Proceeds from opening-night reception of  the exhibit, titled "That Face: The Art of Ken Fallin — Broadway, Hollywood & Wall Street," will go toward Broadway Cares/Equity Fight AIDS.

"It's very, very exciting, extremely gratifying, because New York is the ultimate," Fallin, 63, said, speaking by phone from the Upper West Side apartment and home art-studio he shares with his partner, Stanley, and their two dogs.

The show is only his second one-man show. The first, which featured his drawings of celebrities from the silver screen, was held in Los Angeles in February 2012.

"The big thrill is that, before the Hollywood show, I had never watched people look at my drawings," he said. "And, especially if they don't know who you are, you can just stand there and look at them look at the drawing, nodding there in agreement or shaking their heads. It's a nice experience."

Fallin has drawn caricatures for the Journal and the New Yorker since 1994, and he's also done work for the Washington Post, Los Angeles Times, Boston Globe, Hollywood Reporter and Chicago Tribune. He prefers to take about two days to compose his drawings, but he's also grown accustomed to far tighter deadlines — especially from the big news dailies.

"In the old days, the Journal would actually send a messenger with reference photos. The deadlines couldn't be as tight then, usually overnight, and the messenger would usually bring the photos over," he said. But with the Internet now providing a vast photo database at his fingertips, "the Wall Street Journal notifies me by email at 11 in the morning, and they need something by 4 in the afternoon. Fortunately I'm known as someone who can draw very quickly."

That quality is, perhaps, aided by Fallin's aesthetic. One of his earliest influences was the legendary caricaturist Al Hirschfeld, who vividly inked his subjects in black-and-white — often with just a handful of lines — and it's an approach that Fallin adopted and then made his own.

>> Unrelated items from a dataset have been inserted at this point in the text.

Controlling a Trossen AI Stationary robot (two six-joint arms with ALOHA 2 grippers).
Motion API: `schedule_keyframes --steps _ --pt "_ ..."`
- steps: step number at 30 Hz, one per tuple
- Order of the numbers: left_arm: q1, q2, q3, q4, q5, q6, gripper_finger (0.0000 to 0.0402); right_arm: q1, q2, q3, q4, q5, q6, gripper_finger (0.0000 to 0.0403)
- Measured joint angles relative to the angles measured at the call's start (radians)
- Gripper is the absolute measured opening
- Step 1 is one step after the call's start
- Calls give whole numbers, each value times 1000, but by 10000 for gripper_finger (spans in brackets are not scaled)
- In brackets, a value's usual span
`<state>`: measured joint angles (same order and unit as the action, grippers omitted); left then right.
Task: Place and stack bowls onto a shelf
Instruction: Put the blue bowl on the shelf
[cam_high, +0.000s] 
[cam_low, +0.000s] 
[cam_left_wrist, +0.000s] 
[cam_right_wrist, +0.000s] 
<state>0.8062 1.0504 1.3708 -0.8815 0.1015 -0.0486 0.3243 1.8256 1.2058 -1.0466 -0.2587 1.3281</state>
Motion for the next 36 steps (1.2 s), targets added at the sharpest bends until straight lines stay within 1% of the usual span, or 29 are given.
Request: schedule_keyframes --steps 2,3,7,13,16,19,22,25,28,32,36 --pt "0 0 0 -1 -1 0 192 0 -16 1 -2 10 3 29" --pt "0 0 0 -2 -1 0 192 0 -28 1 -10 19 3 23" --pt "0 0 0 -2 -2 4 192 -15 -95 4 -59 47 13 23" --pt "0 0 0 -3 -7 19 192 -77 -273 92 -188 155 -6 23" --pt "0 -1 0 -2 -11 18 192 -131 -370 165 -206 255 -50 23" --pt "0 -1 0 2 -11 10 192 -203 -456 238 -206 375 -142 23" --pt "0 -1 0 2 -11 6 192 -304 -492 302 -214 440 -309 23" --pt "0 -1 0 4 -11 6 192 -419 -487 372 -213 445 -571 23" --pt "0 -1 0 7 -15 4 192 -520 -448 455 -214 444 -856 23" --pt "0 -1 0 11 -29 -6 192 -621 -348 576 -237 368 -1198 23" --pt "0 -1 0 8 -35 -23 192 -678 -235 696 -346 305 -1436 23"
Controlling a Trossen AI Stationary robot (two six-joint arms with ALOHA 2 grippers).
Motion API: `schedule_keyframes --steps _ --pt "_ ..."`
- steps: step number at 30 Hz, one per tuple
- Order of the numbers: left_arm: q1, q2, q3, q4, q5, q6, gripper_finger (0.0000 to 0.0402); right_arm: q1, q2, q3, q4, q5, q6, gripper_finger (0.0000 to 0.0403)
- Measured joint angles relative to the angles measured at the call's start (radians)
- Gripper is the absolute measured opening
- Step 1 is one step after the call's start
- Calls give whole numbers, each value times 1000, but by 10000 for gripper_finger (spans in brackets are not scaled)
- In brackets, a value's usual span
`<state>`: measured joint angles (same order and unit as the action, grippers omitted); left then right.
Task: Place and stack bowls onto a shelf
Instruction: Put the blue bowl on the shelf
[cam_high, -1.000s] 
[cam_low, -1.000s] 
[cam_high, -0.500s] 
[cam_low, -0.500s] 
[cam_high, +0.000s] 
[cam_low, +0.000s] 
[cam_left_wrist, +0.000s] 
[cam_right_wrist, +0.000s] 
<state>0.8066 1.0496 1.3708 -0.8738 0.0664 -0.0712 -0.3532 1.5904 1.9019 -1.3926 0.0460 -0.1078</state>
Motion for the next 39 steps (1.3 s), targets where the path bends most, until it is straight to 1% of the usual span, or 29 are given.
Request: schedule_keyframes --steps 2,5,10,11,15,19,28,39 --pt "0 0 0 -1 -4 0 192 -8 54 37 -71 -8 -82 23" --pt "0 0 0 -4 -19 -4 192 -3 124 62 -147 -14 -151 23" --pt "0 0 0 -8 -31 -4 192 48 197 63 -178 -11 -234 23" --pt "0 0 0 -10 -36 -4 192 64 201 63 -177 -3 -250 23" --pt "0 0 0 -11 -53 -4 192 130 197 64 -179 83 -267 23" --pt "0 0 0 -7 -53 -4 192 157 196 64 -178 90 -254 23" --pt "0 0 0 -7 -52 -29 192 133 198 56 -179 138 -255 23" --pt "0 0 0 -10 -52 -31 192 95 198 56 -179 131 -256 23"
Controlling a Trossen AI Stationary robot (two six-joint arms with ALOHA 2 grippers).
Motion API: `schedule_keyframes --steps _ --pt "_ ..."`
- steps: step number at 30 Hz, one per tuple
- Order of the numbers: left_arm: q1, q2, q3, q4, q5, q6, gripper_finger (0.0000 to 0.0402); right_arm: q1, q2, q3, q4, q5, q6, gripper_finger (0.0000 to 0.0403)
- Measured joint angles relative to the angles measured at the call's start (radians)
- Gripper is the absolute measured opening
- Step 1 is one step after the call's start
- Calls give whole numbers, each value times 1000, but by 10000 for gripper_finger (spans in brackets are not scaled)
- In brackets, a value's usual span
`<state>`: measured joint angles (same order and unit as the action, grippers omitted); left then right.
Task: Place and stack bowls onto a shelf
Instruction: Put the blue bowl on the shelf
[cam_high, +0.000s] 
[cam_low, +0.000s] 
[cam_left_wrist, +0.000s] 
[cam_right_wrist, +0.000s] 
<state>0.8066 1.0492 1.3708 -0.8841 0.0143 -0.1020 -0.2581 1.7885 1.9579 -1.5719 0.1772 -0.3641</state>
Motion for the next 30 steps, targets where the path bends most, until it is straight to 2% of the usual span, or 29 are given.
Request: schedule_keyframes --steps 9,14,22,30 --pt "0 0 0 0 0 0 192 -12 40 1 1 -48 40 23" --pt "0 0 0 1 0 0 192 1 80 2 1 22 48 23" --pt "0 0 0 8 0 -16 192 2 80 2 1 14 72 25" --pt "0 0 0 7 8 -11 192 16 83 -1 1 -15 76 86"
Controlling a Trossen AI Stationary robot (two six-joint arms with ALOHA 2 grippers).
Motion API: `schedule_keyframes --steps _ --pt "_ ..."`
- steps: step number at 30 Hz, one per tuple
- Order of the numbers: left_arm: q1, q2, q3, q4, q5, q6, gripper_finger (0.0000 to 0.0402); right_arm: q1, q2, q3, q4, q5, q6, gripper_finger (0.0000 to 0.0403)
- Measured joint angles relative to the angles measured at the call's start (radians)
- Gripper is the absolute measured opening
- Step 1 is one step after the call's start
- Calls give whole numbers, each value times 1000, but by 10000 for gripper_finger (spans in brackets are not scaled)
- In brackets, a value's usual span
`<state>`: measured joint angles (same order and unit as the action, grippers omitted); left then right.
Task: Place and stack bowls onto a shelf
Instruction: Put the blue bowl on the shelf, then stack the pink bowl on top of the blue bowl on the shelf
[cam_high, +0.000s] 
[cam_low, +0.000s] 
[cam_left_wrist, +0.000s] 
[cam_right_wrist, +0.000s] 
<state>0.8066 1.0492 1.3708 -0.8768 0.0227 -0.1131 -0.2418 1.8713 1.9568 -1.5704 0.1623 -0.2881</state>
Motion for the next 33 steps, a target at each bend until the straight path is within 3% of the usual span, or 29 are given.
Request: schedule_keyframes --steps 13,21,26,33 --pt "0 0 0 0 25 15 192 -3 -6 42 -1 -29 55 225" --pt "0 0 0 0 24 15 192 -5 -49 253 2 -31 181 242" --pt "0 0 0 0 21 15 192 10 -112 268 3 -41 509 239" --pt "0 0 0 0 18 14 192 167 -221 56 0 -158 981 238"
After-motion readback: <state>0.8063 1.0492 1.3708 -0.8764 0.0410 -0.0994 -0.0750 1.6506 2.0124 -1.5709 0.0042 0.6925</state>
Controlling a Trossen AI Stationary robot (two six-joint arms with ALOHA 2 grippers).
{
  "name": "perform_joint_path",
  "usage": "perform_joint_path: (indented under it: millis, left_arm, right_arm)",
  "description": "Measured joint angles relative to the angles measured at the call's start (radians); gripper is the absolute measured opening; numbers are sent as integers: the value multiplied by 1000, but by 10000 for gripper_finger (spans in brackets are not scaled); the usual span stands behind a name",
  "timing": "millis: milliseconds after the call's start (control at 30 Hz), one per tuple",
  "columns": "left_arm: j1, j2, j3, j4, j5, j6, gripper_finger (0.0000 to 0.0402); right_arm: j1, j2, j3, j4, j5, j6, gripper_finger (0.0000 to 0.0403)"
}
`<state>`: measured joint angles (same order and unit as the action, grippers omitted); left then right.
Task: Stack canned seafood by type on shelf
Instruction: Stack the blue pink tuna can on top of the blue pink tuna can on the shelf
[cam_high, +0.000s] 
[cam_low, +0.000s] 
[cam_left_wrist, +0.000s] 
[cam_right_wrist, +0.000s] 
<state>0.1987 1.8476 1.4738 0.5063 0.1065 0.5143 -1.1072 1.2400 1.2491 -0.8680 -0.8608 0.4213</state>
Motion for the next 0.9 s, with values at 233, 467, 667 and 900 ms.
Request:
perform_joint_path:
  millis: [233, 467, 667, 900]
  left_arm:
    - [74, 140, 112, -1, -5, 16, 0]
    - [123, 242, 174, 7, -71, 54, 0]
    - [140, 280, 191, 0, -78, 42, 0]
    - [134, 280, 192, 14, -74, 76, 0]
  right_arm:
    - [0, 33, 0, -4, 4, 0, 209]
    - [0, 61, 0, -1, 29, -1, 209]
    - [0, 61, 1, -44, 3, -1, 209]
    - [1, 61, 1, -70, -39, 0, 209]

"There's a magical quality to being able to put as few lines as possible on the paper," he said. "It's interesting how that can come across, and I'm always fascinated with a successful caricature.

It is a process that can, depending on the number of drafts, be "creative and exciting" or plain "frustrating," Fallin said.

But it's always mystifying, he noted.

"I don't really understand it myself. I do not know how it works. I put things down on paper, but I do not know how it works," he explained. "I cannot give you a formula."

The Gallery New World Stages, located at 343 W. 49th St., is open Monday through Sunday from 10 a.m. to 6 p.m. "That Face" will be on display from Sept. 12 through Dec. 31, and the opening-night reception will begin at 5 p.m.